The New York Times reports that Neeva “looks for information on the web as well as personal files like emails and other documents … will not show any advertisements … will not collect or profit from user data, [and] … plans to make money on subscriptions from users paying for the service.”
In addition to Google’s overwhelming dominance — it accounts for about 90 percent of all worldwide searches — users may balk at paying for a feature they are accustomed to getting for free. That includes even those worried about Google’s data collection.
Neeva’s search relies on Microsoft Bing, the weather information on weather.com, stock data from Intrinio, and maps from Apple. If a user links his “Google, Microsoft Office or Dropbox account, Neeva sifts through personal files as well as the public Internet for the right answers.” Over time, Neeva’s search results will become more personalized because “it knows the people in your contacts, the retailers you ordered from, and news publications you received newsletters from.”

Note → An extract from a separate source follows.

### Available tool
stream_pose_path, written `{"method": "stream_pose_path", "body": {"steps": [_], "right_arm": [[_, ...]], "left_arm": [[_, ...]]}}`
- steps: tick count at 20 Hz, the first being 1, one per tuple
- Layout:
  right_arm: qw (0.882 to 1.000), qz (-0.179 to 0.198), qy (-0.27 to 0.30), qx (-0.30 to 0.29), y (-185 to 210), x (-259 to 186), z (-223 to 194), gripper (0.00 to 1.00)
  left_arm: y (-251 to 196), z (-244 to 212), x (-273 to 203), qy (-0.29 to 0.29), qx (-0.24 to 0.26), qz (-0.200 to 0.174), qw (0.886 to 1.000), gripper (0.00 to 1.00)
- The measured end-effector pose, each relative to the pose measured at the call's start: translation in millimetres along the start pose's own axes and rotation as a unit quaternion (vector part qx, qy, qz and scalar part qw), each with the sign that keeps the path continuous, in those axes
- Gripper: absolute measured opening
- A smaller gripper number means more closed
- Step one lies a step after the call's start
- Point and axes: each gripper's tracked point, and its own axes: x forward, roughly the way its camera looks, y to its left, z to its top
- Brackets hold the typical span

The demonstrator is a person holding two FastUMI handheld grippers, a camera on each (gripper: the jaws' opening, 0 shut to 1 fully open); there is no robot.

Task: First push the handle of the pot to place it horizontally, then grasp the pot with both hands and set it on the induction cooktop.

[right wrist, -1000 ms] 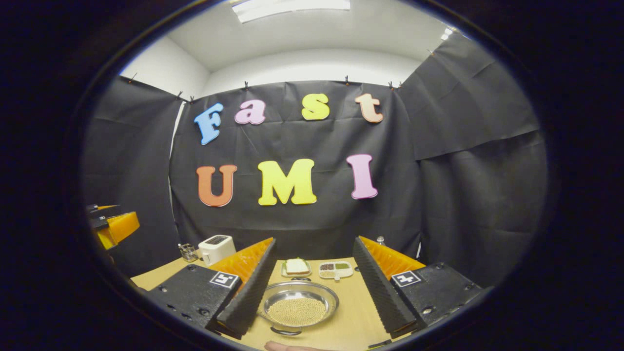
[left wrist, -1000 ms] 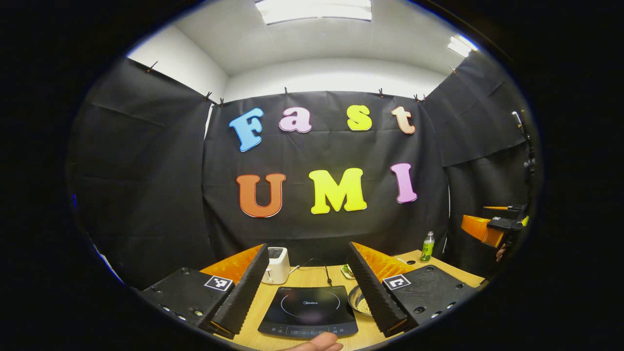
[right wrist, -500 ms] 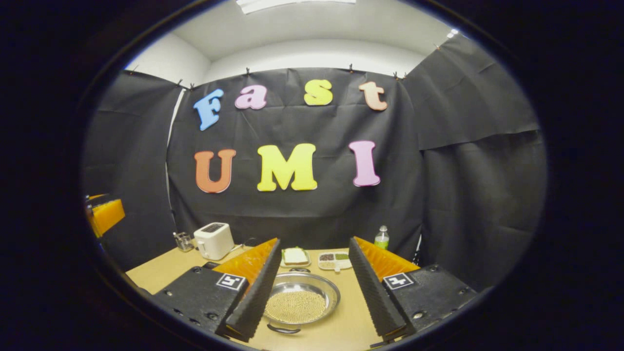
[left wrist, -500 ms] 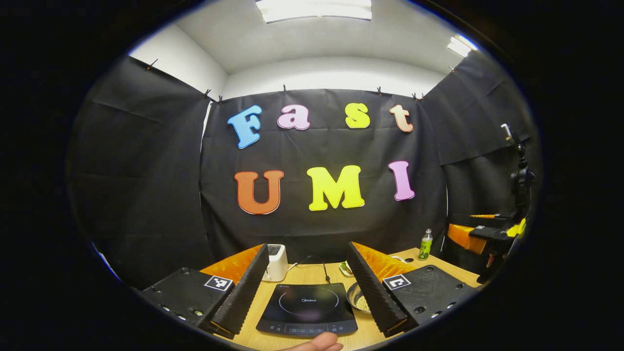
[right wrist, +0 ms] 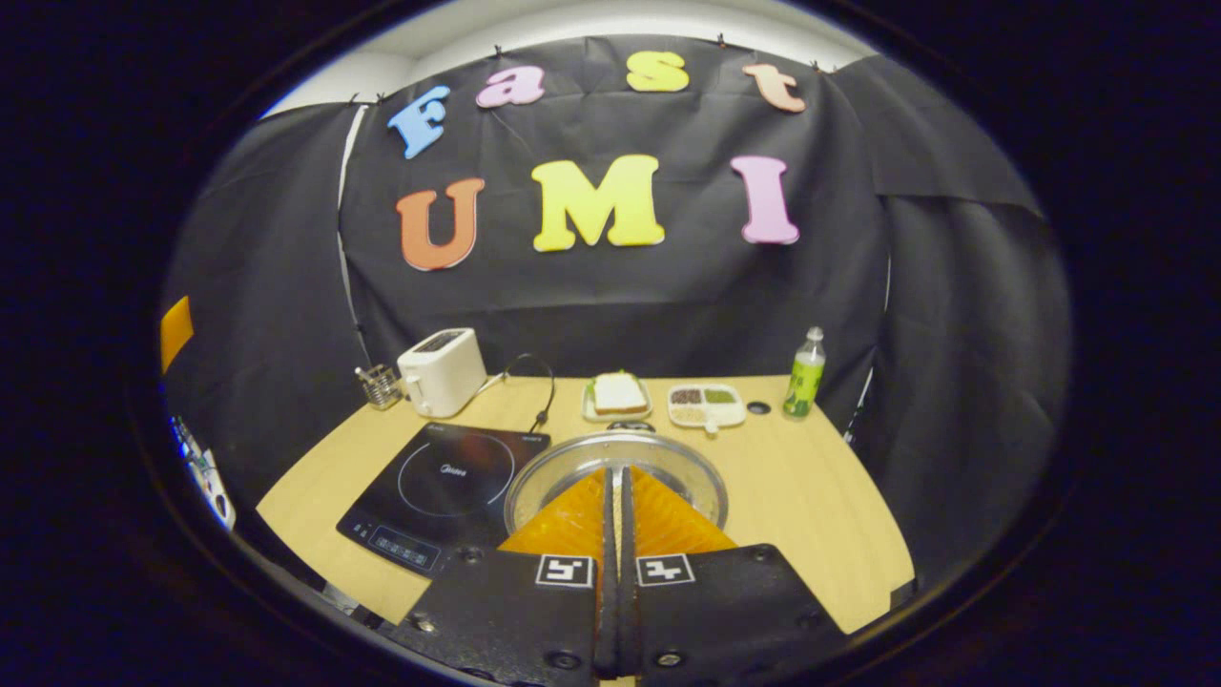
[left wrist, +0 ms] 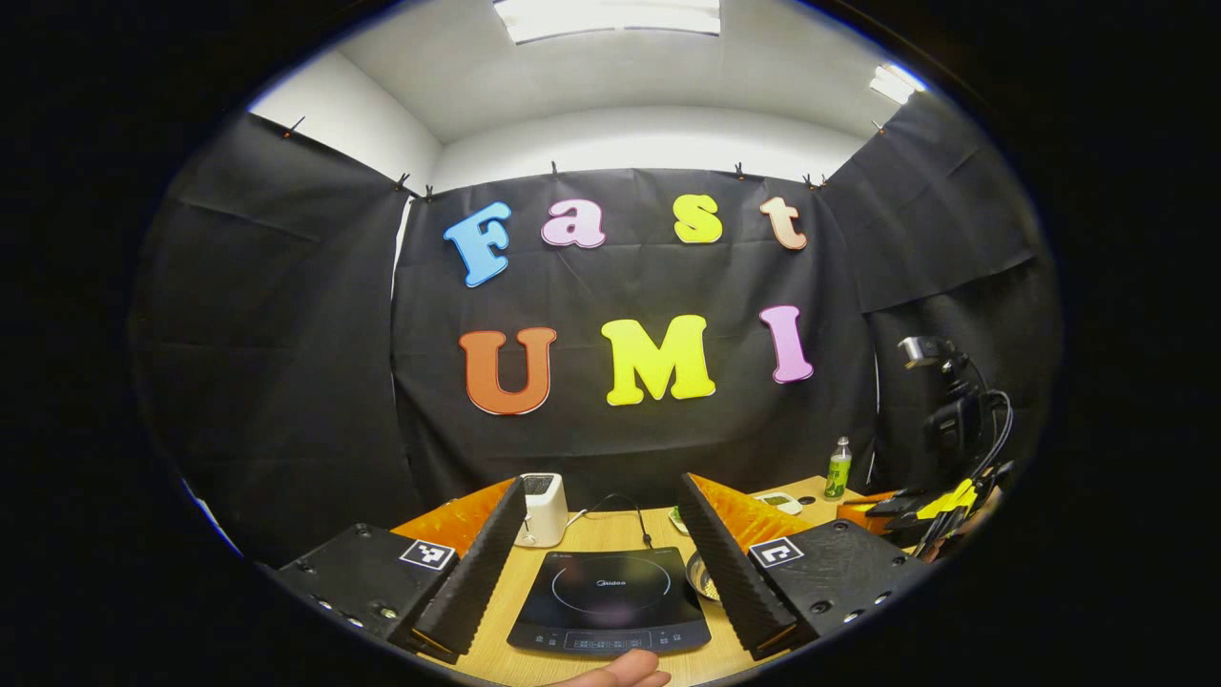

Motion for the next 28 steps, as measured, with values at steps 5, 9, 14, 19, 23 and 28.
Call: {"method": "stream_pose_path", "body": {"steps": [5, 9, 14, 19, 23, 28], "right_arm": [[0.993, 0.041, 0.112, 0.005, 31.6, 31.3, -64.4, 0.04], [0.981, 0.068, 0.182, 0.012, 52.8, 43.6, -101.2, 0.02], [0.973, 0.081, 0.216, 0.014, 63.5, 56.0, -124.2, 0.04], [0.961, 0.092, 0.259, 0.016, 65.0, 65.1, -157.2, 0.04], [0.963, 0.087, 0.253, 0.023, 55.9, 65.6, -160.6, 0.0], [0.965, 0.082, 0.25, 0.016, 34.8, 57.3, -167.9, 0.04]], "left_arm": [[8.3, -6.3, 1.0, 0.007, 0.006, 0.007, 1.0, 0.96], [14.2, -2.0, 0.4, -0.008, 0.004, 0.016, 1.0, 0.96], [11.9, -3.7, -3.2, -0.011, 0.01, 0.011, 1.0, 0.96], [-3.1, -6.7, -2.7, -0.007, -0.007, -0.006, 1.0, 0.96], [-11.4, -5.3, -6.7, -0.009, 0.004, -0.01, 1.0, 0.96], [-25.5, -3.2, -5.8, -0.01, -0.007, -0.019, 1.0, 0.96]]}}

According to Ramaswamy, “companies are often torn between serving the interests of advertisers or the interests of users,” pointing out that “Google has devoted more space to ads at the top of search results with the results users are seeking pushed down the page — an issue more pronounced on smaller smartphone screens.”
“As a consumer product, the more pressure there is to show ads, the less useful in the long term the product becomes,” he said.
Neeva will be free until the end of the year, and Ramaswamy said the subscription fee will be less than $10/month, with the aim of lowering it as more people sign up. He noted that he is not against ads but added that if a company relies on advertising for its main source of revenue, it eventually leads to an “outcome that you’re not particularly happy about.”
Neeva isn’t the only platform being offered as an alternative to Google search. DuckDuckGo does run ads, said chief executive Gabriel Weinberg, but doesn’t track user behavior. “If you want the most impact to help the most people with privacy, you have to be free because Google will be free forever,” Weinberg said.